Sant sen ji maharaj

Bhagat Sain (fl. 14th–15th centuries), also known as Sena Bhagat, was a Hindu mystic poet and saint of the Bhakti movement that lived in the end of the fourteenth and the beginning of the fifteenth century. His name was known in every house due to his devotion to god. Bhagat Sain was a barber of the royal court of Raja Ram Singh, ruler of Rewa. He was a disciple of Ramananda.

Birthplace

There are four views about his place of birth.

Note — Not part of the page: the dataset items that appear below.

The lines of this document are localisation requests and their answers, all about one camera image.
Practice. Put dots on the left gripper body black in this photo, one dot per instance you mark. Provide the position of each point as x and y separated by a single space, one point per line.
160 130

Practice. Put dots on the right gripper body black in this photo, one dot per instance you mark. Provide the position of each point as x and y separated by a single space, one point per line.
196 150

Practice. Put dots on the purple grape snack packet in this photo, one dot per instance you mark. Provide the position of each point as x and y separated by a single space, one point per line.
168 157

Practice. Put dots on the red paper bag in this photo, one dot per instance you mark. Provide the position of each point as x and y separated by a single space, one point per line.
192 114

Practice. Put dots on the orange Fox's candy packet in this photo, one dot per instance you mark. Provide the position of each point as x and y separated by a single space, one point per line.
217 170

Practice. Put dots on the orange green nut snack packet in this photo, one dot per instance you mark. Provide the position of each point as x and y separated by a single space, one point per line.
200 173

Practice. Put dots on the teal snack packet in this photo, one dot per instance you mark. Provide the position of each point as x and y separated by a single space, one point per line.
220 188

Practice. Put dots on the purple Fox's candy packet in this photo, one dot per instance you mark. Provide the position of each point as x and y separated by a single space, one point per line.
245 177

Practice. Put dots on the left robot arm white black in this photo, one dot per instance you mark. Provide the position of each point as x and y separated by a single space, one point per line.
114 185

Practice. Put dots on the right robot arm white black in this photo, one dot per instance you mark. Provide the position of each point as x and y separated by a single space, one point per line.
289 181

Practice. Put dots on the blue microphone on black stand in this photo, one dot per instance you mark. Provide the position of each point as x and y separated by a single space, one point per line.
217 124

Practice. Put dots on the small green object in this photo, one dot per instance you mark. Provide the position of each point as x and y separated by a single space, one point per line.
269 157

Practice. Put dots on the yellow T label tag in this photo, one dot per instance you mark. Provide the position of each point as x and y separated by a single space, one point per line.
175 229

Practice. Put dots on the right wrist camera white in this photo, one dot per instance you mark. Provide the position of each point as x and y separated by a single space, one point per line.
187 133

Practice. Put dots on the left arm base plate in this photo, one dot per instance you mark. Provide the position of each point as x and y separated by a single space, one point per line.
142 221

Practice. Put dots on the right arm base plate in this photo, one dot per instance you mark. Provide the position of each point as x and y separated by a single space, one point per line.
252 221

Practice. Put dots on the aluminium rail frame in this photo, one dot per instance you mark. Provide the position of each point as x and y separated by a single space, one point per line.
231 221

  1. One view is that he was born in Maharashtra and served as barber in the court of king of Bidar. The only fact to support this view is existence of many devotional songs in Marathi language in the name of Saint Sain.
  2. The second view is that he was born in Rewa in Madhya Pradesh and that he served the King Ram Singh of Bandhavgarh. The third view is that Saint Sain was born in village Sohal in Tarn Taran district of Punjab state. His father’s name was Baba Mukhand Rai and mother’s name was Mata Jeevne.
  3. Another view states he was a barber from Rajasthan.
  4. The general view is that he was born in Punjab but toured all over India where he may have served both the kings of Bandhavgarh and Bidar. 6 December is celebrated as his birth anniversary in Punjab. Now a Gurudwara and a holy tank (sarovar) stands on the place where he used to do meditation in Partabpura, Punjab.

Life

The tendency of the age was towards devotion and religious composition, and Sain found leisure in the midst of duties to study the hymns of Ramanand, shape his life on the principles inculcated in them, and successfully imitate their spirit and devotional fervor.

God is said by the Hindu chronicler to have cherished Sain as a cow her calf. He frequented the society of holy men and was very happy in their company. He performed for them all menial offices, for he believed that serving saints was equivalent to serving God himself.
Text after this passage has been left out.